Monday, December 26, 2011

A Marriage Carol : A Review

A Marriage Carol

by

Chris Fabry and Gary Chapman


A Review


I have long been impressed with Charles Dicken’s
A Christmas Carol. I first read it when my own marriage was going through struggles - and it contributed to the healing that my wife and I experienced 20 years ago. Earlier this year I was privileged to read an Advanced Copy of Jacob T. Marley by R. William Bennett. Bennett’s book was a retelling of the original story. The Marriage Carol may best be described as a parallel narrative.

Jacob and Marlee’s marriage was at an end. They both knew it. They had not yet told the kids, but today was to be the end. They were due at the lawyer’s office to sign the papers for a no-fault divorce. It was time, but the weather would not cooperate. To save time they take a shortcut that leads to the accident.

In the hours that follow as Marlee finds help and looks for her husband, she is also faced with her own life - her life as it was, her life as it is, and her life as it might be. It was a long night - a night that did not end the way she had expected. On the other hand … well, you will need to read the book to find out about that other hand.

As Marlee writes, in the first person, “... it is a dangerous thing to have your eyes opened. It is dangerous to see. It is dangerous to love … There is no barren place on earth that love cannot grow a garden. Not even your heart.”

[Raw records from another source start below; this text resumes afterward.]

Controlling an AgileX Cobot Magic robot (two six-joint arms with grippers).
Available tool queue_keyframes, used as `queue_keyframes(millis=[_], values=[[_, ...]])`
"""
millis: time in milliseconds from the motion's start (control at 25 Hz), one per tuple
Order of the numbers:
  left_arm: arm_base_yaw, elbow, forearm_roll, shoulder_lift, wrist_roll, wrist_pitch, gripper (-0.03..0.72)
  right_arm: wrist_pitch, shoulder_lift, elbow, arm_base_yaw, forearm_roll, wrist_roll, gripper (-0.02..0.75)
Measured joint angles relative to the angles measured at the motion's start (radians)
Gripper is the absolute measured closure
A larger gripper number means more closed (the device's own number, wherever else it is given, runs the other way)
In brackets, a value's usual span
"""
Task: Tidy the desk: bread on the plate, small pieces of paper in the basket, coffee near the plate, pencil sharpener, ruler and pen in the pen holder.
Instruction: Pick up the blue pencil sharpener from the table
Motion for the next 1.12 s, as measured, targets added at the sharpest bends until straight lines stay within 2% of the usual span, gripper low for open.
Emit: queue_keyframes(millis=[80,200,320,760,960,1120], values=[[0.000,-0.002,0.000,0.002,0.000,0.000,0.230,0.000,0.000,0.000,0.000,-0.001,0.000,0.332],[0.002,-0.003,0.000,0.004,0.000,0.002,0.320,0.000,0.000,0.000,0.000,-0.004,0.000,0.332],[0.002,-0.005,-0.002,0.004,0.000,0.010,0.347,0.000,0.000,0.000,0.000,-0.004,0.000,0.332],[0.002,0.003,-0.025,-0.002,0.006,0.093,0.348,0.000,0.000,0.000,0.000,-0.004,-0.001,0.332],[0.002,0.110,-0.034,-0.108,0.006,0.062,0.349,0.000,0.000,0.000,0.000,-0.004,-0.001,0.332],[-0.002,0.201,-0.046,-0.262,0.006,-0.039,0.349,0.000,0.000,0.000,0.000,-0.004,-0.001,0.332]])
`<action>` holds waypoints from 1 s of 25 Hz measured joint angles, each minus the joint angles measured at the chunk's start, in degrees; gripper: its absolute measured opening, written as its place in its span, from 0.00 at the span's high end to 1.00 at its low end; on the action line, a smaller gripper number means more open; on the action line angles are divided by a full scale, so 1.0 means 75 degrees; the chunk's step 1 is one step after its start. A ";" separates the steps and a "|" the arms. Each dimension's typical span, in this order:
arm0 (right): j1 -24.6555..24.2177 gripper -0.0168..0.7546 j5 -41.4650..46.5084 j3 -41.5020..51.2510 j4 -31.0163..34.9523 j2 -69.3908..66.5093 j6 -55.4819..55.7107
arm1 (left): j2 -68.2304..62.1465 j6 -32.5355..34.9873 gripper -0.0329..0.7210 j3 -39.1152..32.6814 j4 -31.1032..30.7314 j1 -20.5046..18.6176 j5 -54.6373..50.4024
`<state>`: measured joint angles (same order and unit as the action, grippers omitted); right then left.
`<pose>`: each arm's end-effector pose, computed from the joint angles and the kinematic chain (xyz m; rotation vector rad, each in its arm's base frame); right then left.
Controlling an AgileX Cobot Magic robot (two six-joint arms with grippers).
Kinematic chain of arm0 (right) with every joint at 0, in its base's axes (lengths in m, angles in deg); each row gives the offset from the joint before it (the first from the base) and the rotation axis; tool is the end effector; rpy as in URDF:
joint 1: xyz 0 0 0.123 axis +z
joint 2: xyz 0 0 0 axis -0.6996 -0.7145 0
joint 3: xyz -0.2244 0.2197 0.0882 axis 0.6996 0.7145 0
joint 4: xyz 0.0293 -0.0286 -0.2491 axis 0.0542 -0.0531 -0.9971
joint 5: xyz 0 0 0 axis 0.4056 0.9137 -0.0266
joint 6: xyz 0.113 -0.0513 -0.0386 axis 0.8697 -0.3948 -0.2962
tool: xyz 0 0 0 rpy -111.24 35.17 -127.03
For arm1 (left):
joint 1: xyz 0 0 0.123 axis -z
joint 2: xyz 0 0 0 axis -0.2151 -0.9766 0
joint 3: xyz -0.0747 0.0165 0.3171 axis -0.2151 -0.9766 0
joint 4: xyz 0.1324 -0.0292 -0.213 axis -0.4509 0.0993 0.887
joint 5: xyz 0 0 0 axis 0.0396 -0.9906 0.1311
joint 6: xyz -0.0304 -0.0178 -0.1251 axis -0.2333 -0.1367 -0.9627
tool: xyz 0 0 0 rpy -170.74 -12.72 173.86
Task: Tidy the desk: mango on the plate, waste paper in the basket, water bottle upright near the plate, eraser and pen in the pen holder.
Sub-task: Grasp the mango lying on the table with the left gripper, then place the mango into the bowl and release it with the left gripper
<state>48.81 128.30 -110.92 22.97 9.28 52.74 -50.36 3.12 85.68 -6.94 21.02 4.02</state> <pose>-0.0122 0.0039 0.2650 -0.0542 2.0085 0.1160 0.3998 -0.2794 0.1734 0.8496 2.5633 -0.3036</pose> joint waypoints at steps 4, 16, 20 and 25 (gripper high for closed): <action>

The Marriage Carol may be written as fiction, but it is not fiction. It is my story, it is my wife’s story. But not ours alone - it is many stories of people who have found themselves hurt, lost, and confused. And, just as my wife and I discovered, it is a story that offers hope. It was hope that Dickens offered in 1843 when he wrote the original; it still offers hope for us today.

This review is based

a free electronic copy of the book

supplied by the publisher

for the purpose of creating this review.